Source data:
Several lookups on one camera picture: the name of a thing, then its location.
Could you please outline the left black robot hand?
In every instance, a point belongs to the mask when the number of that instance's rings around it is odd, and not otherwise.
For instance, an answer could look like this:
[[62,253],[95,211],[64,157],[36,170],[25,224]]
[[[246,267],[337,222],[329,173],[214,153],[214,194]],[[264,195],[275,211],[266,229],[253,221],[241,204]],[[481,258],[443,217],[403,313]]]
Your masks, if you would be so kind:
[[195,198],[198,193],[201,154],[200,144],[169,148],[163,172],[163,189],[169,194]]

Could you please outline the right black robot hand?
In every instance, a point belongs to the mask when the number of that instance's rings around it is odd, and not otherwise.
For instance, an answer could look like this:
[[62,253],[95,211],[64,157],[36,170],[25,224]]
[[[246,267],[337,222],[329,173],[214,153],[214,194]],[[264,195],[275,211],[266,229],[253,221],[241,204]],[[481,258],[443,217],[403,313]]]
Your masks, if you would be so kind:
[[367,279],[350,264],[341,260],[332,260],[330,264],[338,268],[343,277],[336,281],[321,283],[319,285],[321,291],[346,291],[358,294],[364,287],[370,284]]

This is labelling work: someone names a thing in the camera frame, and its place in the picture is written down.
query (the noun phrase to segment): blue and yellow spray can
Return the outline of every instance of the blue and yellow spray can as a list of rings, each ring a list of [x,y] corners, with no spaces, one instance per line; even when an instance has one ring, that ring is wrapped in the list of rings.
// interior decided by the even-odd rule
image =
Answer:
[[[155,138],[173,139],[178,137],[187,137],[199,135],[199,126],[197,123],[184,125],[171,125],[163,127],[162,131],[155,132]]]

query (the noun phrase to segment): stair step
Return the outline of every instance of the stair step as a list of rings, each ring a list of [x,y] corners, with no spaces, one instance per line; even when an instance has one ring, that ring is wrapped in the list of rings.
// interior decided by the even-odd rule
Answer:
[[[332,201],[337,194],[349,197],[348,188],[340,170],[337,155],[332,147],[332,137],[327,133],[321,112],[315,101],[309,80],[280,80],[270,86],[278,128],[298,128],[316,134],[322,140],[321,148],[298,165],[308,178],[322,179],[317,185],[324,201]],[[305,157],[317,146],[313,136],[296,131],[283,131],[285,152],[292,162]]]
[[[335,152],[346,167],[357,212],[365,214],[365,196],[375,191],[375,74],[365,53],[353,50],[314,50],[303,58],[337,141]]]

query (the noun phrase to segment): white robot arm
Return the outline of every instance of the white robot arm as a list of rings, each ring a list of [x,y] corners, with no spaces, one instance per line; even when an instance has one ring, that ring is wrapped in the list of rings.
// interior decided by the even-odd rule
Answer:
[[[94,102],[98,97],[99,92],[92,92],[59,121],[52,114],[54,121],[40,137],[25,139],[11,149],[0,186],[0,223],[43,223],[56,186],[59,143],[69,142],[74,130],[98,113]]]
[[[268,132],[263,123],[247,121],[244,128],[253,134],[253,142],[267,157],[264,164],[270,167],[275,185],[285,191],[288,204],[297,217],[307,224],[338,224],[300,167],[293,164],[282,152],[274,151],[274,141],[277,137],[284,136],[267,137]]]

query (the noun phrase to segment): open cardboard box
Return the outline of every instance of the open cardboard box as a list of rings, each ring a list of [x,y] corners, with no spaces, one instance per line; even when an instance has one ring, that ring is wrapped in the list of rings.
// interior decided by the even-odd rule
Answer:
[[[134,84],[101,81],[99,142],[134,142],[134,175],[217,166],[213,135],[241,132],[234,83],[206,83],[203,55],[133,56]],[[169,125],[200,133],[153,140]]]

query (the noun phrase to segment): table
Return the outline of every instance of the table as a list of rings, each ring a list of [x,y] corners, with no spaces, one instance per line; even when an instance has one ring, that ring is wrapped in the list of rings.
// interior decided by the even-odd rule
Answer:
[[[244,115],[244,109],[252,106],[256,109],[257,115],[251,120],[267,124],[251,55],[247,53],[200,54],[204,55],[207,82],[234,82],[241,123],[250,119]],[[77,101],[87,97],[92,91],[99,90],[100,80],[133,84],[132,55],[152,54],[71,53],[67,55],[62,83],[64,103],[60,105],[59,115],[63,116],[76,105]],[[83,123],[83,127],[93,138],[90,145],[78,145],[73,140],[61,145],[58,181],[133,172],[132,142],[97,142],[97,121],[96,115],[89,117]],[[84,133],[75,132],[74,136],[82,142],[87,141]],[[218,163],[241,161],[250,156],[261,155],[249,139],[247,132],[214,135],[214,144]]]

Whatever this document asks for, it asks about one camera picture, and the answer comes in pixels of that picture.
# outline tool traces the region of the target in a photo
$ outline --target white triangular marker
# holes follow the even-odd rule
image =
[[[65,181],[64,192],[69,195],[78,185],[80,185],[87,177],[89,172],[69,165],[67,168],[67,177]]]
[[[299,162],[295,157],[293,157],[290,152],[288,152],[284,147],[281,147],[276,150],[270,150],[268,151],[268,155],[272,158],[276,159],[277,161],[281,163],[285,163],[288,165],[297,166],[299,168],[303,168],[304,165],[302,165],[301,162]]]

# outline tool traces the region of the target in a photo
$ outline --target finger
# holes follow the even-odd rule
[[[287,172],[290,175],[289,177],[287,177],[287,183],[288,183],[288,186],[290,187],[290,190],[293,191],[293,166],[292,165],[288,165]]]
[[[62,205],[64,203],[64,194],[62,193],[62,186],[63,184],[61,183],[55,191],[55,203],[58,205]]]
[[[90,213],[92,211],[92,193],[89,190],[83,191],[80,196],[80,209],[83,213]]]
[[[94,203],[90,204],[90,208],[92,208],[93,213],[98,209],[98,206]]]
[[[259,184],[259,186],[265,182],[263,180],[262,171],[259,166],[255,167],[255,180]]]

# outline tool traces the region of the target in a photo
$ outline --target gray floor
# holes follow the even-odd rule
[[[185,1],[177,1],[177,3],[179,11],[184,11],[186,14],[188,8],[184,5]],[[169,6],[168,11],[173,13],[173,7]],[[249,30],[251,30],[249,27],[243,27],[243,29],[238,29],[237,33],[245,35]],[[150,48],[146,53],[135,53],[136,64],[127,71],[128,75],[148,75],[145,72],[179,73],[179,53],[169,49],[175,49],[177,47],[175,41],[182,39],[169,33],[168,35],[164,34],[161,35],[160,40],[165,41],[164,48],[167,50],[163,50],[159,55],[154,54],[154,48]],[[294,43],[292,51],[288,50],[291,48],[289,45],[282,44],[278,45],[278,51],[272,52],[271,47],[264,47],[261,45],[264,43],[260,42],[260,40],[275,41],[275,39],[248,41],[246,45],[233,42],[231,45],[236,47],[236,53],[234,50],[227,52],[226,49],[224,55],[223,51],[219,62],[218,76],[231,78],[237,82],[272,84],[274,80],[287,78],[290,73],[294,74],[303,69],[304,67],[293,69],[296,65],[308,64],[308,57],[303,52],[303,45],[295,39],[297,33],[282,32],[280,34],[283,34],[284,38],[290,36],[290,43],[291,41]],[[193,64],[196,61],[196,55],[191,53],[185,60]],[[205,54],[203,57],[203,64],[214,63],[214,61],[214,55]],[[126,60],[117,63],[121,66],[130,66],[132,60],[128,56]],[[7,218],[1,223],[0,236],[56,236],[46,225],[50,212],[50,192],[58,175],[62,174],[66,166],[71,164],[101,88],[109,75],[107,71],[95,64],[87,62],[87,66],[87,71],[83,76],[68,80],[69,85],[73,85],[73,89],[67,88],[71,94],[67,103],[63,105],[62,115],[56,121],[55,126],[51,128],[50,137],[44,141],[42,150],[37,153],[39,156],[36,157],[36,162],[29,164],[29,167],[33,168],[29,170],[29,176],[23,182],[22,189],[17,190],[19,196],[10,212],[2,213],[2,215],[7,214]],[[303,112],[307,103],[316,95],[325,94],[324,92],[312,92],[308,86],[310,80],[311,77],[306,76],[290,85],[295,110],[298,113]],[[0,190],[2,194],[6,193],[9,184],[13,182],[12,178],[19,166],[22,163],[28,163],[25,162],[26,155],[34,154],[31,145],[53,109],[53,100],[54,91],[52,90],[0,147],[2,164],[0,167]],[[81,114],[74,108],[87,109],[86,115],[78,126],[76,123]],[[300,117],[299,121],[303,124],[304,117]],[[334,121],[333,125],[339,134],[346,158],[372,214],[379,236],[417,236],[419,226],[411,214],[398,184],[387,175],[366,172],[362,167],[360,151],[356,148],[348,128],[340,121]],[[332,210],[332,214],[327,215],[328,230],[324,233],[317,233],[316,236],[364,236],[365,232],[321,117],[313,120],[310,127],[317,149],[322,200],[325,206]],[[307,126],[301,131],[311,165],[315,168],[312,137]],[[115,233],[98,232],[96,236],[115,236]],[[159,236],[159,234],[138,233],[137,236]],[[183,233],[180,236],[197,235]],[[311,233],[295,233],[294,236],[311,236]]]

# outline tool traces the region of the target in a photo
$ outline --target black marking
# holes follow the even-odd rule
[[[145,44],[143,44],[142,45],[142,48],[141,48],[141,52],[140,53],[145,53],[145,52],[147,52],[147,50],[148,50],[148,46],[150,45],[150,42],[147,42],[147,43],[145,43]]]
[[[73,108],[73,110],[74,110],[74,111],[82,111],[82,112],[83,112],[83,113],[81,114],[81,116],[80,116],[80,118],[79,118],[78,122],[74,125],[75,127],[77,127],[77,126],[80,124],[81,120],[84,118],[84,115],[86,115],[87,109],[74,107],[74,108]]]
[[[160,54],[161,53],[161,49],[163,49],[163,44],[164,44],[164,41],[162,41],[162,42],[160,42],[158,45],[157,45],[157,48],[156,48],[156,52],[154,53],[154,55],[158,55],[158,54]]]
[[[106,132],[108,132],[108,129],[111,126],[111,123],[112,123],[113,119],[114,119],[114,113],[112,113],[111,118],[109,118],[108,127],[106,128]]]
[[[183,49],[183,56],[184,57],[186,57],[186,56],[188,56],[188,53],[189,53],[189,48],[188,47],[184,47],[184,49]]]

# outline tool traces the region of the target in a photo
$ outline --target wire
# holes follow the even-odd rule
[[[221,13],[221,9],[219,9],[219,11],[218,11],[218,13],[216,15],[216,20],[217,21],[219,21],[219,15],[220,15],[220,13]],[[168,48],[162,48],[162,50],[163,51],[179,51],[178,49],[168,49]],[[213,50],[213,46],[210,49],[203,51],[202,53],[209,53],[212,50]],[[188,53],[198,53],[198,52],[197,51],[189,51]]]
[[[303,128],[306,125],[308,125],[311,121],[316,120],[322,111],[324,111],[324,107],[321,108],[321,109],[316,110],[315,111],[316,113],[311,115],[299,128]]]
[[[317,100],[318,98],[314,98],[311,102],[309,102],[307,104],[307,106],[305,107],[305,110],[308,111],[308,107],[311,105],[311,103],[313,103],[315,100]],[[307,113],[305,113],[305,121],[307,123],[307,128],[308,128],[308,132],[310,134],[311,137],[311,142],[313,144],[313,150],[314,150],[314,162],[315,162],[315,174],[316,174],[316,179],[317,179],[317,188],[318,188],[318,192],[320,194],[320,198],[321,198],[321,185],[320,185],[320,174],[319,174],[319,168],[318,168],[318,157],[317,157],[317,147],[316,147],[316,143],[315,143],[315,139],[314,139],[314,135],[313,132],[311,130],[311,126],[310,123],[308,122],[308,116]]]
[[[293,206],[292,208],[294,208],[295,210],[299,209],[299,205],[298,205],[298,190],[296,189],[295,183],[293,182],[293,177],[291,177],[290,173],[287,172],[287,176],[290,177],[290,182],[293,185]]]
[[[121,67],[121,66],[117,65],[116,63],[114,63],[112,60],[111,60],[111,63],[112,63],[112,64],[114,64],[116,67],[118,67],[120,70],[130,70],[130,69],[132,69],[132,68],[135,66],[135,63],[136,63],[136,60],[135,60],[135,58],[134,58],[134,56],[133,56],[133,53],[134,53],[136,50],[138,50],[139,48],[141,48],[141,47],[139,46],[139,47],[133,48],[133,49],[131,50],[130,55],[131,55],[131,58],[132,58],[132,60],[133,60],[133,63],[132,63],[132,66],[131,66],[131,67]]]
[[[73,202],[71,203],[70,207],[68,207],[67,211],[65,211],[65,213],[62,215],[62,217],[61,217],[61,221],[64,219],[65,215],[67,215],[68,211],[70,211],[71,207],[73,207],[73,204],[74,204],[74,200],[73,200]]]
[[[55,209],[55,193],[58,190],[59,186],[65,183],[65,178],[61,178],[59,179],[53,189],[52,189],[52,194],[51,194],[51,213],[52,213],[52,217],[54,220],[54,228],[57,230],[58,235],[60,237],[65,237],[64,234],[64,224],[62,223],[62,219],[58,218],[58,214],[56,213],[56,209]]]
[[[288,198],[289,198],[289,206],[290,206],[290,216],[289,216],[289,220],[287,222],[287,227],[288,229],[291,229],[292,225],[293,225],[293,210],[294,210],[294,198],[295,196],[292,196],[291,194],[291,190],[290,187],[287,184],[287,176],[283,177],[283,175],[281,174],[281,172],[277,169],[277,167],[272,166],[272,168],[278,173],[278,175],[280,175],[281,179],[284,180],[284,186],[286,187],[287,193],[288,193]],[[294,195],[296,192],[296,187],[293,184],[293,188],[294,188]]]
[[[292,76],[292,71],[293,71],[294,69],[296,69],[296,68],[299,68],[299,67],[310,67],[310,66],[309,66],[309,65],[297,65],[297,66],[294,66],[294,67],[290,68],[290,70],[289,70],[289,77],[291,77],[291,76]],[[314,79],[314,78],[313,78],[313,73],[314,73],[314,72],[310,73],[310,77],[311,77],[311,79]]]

Work instructions: Copy out each line of the records where the string "stair" appears.

Answer section:
query (the noun phrase to segment): stair step
Return the outline of every instance of the stair step as a list of rings, each ring a list of [x,y] corners, with no spaces, one instance per line; even when an instance has one ring, that ring is wrapped in the list of rings.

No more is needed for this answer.